Leetcode #496: Next Greater Element I
In this guide, we solve Leetcode #496 Next Greater Element I in Python and focus on the core idea that makes the solution efficient.
You will see the intuition, the step-by-step method, and a clean Python implementation you can use in interviews.

Problem Statement
The next greater element of some element x in an array is the first greater element that is to the right of x in the same array. You are given two distinct 0-indexed integer arrays nums1 and nums2, where nums1 is a subset of nums2.
Quick Facts
- Difficulty: Easy
- Premium: No
- Tags: Stack, Array, Hash Table, Monotonic Stack
Intuition
Fast membership checks and value lookups are the heart of this problem, which makes a hash map the natural choice.
By storing what we have already seen (or counts/indexes), we can answer the question in one pass without backtracking.
Approach
Scan the input once, using the map to detect when the condition is satisfied and to update state as you go.
This keeps the solution linear while remaining easy to explain in an interview setting.
Steps:
- Initialize a hash map for seen items or counts.

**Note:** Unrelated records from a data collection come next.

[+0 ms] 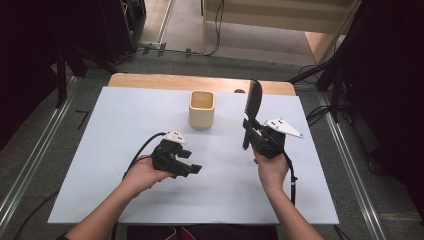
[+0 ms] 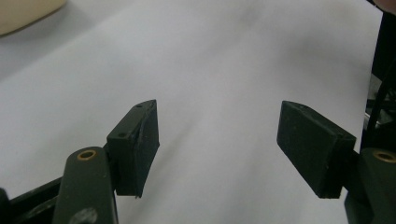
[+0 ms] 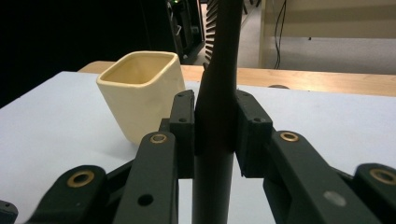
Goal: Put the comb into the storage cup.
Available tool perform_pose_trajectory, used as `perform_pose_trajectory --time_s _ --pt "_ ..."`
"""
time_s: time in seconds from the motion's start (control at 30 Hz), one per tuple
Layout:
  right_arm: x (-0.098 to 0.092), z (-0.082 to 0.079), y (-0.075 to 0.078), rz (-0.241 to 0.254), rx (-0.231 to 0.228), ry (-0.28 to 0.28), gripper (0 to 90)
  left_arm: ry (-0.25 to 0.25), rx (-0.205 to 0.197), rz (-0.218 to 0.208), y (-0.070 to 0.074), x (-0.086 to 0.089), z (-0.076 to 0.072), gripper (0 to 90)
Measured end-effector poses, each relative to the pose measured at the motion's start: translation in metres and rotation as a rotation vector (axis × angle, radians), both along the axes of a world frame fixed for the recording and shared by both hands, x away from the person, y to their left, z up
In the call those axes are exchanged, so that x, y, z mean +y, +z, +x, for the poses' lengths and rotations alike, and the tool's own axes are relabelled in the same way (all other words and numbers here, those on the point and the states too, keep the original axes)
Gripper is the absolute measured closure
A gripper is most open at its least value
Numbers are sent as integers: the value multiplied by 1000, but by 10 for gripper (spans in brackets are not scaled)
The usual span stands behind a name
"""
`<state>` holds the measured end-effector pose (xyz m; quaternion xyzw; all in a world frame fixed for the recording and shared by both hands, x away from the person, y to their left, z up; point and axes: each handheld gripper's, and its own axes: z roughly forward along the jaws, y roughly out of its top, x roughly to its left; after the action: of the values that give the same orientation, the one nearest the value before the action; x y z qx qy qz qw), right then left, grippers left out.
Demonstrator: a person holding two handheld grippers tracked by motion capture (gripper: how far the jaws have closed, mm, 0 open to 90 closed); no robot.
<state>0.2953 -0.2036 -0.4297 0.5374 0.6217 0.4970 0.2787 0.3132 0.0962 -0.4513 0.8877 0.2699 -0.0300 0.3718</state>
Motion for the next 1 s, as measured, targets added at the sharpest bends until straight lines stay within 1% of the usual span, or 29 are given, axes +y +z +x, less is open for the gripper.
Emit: perform_pose_trajectory --time_s 0.1,0.23,0.4,0.47,0.57,0.6,0.83,1.0 --pt "2 -1 2 3 -14 18 699 4 -3 4 -1 4 -2 307" --pt "6 1 3 1 -9 30 698 12 5 13 -3 11 -3 307" --pt "10 4 2 3 -2 46 698 27 -1 15 -3 20 -5 307" --pt "12 5 3 4 1 49 698 41 0 13 -3 24 -6 307" --pt "14 6 4 2 -18 55 698 61 -4 11 -3 30 -7 307" --pt "15 7 4 10 -13 57 698 64 -8 15 -4 32 -8 307" --pt "19 13 4 23 -6 79 698 95 -7 19 -5 45 -12 308" --pt "25 17 5 21 -3 97 698 128 -5 15 -5 55 -15 307"
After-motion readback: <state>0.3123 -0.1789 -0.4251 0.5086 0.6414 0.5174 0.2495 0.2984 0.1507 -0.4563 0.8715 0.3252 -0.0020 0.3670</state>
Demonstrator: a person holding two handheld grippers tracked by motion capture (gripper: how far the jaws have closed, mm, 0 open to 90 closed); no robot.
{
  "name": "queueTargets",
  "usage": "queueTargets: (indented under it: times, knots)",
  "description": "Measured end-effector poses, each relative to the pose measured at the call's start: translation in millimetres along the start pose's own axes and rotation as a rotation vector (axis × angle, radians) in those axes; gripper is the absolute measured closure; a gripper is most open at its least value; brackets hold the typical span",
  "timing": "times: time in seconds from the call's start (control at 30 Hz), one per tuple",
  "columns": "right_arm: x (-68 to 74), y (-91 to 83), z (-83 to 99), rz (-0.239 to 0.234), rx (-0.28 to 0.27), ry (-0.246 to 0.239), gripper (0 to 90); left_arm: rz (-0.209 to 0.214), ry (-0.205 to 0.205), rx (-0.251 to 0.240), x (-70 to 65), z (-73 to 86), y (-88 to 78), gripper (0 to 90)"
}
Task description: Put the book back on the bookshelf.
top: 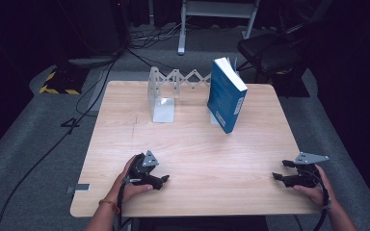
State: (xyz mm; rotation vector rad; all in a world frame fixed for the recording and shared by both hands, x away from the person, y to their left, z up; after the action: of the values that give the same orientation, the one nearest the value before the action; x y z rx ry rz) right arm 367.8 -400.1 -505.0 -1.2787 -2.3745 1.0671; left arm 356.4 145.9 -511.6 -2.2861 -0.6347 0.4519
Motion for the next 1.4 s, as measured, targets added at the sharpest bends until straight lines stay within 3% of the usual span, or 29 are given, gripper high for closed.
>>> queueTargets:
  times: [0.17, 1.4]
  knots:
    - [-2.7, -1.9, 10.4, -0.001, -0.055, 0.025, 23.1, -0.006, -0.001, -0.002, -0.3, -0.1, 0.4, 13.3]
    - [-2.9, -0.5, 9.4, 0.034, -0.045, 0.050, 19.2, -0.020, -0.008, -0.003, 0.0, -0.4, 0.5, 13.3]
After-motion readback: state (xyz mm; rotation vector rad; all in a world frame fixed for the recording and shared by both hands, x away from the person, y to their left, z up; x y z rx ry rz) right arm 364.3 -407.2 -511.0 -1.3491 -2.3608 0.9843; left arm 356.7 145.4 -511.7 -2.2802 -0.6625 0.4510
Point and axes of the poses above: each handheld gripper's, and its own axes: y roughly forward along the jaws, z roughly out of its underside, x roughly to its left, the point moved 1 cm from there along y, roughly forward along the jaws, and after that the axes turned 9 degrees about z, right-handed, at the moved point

- Iterate through the input, querying/updating the map.
- Return the first valid result or the final computed value.
Example
Input: nums1 = [4,1,2], nums2 = [1,3,4,2]
Output: [-1,3,-1]
Explanation: The next greater element for each value of nums1 is as follows:
- 4 is underlined in nums2 = [1,3,4,2]. There is no next greater element, so the answer is -1.
- 1 is underlined in nums2 = [1,3,4,2]. The next greater element is 3.
- 2 is underlined in nums2 = [1,3,4,2]. There is no next greater element, so the answer is -1.
Python Solution
class Solution:
def nextGreaterElement(self, nums1: List[int], nums2: List[int]) -> List[int]:
stk = []
d = {}
for x in nums2[::-1]:
while stk and stk[-1] < x:
stk.pop()
if stk:
d[x] = stk[-1]
stk.append(x)
return [d.get(x, -1) for x in nums1]
Complexity
The time complexity is , and the space complexity is . The space complexity is .
Edge Cases and Pitfalls
Watch for boundary values, empty inputs, and duplicate values where applicable. If the problem involves ordering or constraints, confirm the invariant is preserved at every step.
Summary
This Python solution focuses on the essential structure of the problem and keeps the implementation interview-friendly while meeting the constraints.